### The problem
Your answer should consist of each line from the data below that contains "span".

### Recorded information

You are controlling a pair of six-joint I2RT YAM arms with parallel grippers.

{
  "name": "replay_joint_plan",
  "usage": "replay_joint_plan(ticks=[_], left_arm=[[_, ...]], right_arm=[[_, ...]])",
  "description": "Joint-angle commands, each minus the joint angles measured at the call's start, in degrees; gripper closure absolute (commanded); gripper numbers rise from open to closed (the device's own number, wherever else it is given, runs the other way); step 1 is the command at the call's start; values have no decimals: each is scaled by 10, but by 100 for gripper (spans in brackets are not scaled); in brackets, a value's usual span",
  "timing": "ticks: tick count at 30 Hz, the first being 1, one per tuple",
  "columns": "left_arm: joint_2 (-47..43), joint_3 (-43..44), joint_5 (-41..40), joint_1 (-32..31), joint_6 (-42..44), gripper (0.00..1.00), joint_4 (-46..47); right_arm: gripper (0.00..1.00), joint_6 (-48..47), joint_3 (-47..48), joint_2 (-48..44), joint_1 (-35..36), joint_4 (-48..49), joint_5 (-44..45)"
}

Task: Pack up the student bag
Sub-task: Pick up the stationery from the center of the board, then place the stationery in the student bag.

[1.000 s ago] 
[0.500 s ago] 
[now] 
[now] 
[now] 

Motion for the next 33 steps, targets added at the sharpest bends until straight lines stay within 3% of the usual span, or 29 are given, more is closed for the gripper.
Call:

### Result
  "description": "Joint-angle commands, each minus the joint angles measured at the call's start, in degrees; gripper closure absolute (commanded); gripper numbers rise from open to closed (the device's own number, wherever else it is given, runs the other way); step 1 is the command at the call's start; values have no decimals: each is scaled by 10, but by 100 for gripper (spans in brackets are not scaled); in brackets, a value's usual span",
Motion for the next 33 steps, targets added at the sharpest bends until straight lines stay within 3% of the usual span, or 29 are given, more is closed for the gripper.

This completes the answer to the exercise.